— Action item —
Copy out again, unchanged, the listing below from the line that has "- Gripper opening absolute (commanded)" through the line that has "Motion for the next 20".

— Material provided —

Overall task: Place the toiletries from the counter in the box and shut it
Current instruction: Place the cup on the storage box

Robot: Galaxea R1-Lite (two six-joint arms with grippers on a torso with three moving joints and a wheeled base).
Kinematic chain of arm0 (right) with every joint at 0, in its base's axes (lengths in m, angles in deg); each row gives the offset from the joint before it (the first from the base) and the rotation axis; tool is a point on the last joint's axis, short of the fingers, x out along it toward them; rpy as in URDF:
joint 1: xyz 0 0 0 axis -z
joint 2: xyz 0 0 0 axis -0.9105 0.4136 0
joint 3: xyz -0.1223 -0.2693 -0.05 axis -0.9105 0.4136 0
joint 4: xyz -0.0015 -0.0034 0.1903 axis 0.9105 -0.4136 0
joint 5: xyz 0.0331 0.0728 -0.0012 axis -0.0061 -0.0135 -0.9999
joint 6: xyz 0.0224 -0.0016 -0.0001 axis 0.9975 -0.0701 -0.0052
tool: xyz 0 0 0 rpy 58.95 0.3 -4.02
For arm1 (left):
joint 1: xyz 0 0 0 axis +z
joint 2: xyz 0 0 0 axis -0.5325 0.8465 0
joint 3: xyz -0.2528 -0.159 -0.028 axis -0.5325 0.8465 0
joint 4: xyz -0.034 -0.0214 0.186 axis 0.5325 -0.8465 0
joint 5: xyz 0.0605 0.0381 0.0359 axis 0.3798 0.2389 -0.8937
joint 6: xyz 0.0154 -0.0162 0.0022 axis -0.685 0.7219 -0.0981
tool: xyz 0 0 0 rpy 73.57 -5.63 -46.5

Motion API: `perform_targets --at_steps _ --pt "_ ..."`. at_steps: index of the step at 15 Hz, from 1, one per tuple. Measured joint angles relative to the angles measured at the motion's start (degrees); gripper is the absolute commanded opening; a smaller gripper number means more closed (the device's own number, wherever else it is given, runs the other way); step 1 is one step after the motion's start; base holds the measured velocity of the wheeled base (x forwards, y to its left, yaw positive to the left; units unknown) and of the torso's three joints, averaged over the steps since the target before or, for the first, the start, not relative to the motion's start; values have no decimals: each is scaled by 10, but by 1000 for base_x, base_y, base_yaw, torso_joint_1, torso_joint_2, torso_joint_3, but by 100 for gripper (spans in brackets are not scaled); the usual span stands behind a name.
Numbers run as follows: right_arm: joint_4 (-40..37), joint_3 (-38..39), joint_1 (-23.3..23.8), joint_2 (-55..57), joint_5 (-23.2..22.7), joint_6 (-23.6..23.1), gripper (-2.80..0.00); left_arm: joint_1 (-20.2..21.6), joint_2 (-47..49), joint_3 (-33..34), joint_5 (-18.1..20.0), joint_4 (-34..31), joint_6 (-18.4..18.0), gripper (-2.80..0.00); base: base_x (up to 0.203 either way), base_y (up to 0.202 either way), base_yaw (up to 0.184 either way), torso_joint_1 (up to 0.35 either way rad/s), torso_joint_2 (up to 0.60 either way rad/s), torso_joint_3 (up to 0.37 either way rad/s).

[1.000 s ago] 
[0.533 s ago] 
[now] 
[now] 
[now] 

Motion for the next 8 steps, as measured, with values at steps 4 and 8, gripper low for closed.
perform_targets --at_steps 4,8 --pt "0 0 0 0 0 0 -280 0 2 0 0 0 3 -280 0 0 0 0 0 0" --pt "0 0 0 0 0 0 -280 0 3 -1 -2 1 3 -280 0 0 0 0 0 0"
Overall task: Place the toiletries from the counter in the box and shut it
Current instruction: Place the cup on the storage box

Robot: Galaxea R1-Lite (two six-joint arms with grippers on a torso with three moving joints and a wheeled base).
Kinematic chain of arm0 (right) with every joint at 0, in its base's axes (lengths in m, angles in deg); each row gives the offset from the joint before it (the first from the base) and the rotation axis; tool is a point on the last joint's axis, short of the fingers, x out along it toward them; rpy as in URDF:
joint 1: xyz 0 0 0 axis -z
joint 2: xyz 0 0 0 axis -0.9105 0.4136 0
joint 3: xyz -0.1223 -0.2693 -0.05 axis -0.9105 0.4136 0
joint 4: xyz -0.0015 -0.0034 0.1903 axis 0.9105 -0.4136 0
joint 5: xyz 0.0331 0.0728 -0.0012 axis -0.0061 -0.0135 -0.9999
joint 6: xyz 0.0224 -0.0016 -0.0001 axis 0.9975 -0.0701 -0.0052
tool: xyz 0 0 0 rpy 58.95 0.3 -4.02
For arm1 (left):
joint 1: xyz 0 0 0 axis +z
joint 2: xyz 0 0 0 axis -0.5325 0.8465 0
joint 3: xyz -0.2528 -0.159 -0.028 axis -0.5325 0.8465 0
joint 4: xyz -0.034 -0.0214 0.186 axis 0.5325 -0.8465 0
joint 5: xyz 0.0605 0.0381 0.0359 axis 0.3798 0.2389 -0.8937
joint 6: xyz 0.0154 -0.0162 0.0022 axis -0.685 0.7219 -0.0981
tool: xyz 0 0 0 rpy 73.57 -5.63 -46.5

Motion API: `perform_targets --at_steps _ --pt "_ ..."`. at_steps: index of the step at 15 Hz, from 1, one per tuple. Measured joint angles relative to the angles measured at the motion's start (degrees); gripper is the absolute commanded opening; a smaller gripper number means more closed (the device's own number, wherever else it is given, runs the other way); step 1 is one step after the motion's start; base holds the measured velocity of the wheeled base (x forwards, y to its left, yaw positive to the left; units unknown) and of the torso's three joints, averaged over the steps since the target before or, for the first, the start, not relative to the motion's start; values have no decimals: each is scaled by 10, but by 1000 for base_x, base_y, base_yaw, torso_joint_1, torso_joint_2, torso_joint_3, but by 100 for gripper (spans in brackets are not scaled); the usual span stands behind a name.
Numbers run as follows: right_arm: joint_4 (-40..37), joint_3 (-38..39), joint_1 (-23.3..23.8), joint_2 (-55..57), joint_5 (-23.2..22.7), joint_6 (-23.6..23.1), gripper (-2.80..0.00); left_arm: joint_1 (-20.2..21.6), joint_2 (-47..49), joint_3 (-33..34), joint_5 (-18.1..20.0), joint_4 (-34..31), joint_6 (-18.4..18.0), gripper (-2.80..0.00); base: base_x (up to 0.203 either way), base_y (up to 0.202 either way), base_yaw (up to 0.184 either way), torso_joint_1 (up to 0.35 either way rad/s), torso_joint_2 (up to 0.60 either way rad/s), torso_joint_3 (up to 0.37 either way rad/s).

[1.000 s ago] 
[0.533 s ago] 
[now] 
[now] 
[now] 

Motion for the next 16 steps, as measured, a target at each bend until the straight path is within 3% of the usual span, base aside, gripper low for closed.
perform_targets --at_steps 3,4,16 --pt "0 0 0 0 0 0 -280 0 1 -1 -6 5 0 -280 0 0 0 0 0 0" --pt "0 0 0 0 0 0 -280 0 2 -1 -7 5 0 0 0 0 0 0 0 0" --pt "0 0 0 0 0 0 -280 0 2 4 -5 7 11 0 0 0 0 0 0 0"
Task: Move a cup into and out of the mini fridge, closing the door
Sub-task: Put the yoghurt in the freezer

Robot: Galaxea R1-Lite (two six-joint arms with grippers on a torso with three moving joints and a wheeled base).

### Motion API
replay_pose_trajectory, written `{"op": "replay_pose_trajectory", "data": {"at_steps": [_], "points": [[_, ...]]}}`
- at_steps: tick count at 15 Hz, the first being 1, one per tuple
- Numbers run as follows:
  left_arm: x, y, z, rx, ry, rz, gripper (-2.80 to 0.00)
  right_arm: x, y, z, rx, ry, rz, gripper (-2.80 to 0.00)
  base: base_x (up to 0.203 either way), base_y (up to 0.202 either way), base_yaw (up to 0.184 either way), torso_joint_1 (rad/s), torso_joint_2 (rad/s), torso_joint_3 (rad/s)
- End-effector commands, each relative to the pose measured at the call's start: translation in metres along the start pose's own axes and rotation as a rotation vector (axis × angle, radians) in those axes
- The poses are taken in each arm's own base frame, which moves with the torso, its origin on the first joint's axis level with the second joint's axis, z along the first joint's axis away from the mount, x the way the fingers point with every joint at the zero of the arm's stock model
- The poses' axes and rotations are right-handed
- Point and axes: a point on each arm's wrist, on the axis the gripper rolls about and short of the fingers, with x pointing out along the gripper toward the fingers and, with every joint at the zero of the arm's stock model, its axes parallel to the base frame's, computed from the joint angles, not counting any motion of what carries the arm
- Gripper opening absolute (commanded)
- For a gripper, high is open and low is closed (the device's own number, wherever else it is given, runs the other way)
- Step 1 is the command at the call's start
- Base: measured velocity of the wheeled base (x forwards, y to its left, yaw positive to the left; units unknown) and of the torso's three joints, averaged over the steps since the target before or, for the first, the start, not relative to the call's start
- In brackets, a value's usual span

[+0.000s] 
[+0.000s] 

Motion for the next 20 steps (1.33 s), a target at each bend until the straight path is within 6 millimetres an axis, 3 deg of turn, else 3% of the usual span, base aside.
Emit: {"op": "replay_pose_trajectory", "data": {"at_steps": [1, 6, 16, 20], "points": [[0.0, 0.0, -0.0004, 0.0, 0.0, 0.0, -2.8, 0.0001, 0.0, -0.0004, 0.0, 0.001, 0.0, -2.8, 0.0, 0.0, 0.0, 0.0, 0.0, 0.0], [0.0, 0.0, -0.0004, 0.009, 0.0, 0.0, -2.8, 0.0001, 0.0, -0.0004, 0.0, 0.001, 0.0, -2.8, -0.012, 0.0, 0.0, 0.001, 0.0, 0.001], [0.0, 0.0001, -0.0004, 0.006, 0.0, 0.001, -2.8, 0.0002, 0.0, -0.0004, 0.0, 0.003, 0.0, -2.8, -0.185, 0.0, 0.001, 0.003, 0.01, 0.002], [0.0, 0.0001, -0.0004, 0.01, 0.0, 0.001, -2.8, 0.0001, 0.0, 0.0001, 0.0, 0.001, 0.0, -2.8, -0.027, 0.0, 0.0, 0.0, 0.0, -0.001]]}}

— Written reply —
- Gripper opening absolute (commanded)
- For a gripper, high is open and low is closed (the device's own number, wherever else it is given, runs the other way)
- Step 1 is the command at the call's start
- Base: measured velocity of the wheeled base (x forwards, y to its left, yaw positive to the left; units unknown) and of the torso's three joints, averaged over the steps since the target before or, for the first, the start, not relative to the call's start
- In brackets, a value's usual span

[+0.000s] 
[+0.000s] 

Motion for the next 20 steps (1.33 s), a target at each bend until the straight path is within 6 millimetres an axis, 3 deg of turn, else 3% of the usual span, base aside.

Nothing else is needed to complete this exercise.